Friday, March 09, 2012

Jealousy

In Arthur Phillips's smart, funny, touching The Tragedy of Arthur, a book that cleverly delights in ambiguity, playing with the distinctions between fiction and memoir, real and fake, the protagonist--successful novelist Arthur Phillips--writes,
[T]he evaporation of jealousy is as pleasurable an emotion as any I know; it is a release as profound and shuddering as any physical sensation. It is the erasure of fear, the removal of worry, the shimmering tingle once danger--for which your body has tensed--is past. It is not the arrival of permanent courage or trust; jealousy is tidal, and it flows and ebbs forever; and acceptance that it will return is part of the pleasure while it recedes. There is no happy ending, but nor is there eternal pain. Something is still going to happen, so the timing of the dropping of a curtain is largely arbitrary.
Even though my nature tends not to jealousy--I'm much more made of blood and phlegm than black or yellow bile--I recognize what Phillips describes: the rinse of relief that accompanies a certainty, however temporary that you were worrying over nothing.

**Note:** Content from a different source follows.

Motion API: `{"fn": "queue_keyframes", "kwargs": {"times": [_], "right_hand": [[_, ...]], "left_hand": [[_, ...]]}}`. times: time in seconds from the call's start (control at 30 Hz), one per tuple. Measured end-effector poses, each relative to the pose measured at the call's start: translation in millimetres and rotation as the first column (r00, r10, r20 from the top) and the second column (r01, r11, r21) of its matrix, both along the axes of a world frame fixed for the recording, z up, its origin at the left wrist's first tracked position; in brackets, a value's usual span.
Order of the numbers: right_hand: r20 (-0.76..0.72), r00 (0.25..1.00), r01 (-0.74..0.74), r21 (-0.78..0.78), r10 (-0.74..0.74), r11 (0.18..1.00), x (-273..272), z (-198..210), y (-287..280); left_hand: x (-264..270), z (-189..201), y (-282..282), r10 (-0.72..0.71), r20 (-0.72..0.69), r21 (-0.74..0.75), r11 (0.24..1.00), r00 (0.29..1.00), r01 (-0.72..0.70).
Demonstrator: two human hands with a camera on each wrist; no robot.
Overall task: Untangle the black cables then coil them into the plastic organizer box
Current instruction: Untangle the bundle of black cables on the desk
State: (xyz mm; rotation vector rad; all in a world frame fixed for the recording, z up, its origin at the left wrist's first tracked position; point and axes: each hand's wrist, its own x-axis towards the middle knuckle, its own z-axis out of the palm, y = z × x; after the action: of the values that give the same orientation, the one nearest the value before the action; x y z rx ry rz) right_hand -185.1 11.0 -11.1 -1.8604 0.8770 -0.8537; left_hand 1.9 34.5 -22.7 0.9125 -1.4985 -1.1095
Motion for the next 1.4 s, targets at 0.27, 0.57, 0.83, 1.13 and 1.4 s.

The arch-anatomist of jealousy, of course, is Proust, but I don't immediately call to mind any passages where he describes the pleasure of its assuaging so clearly. I haven't had much time to investigate today, so I certainly would welcome additional citations, but this passage from Swann's Way, describing one of the many tidal movements of Swann's jealousy over Odette, does at least edge up to the same territory:
And if--instead of letting her go off on bad terms with him, without having seen him again--he were to send her this money, if he were to encourage her to undertake this journey and go out of his way to make it agreeable for her, she would come running to him, happy and grateful, he would have the joy of seeing her which he had not known for a week and which nothing else could replace. For once Swann could picture her to himself without revulsion, could see once again the friendliness in her smile, once the desire to tear her away from every rival was no longer imposed by his jealousy upon his love, that love became, once again, more than anything a taste for the sensations which Odette's person gave him, for the pleasure he took in admiring as a spectacle, or examining as a phenomenon, the dawn of one of her glances, the formation of one of her smiles, the emission of a particular vocal cadence.
With jealousy out of the way for the moment, Swann can see Odette again, remember why he cares in the first place--and start the cycle over again.

I suspect that Phillips--or at least the "Phillips" within the book--would probably also agree with this thought of Marcel (or "Marcel"), from elsewhere in Swann's Way:
For what we suppose to be our love or our jealousy is never a single, continuous and indivisible passion.It is composed of an infinity of successive loves, of different jealousies, each one of which is ephemeral, though by their uninterrupted multiplicity they give us the impression of continuity, the illusion of unity.
Our self is but a unity achieved by main force applied to successive states of perpetual change, our passions the same, and both are deployed without quarter--self on the passions, passions on the self--as needed to keep the whole in line.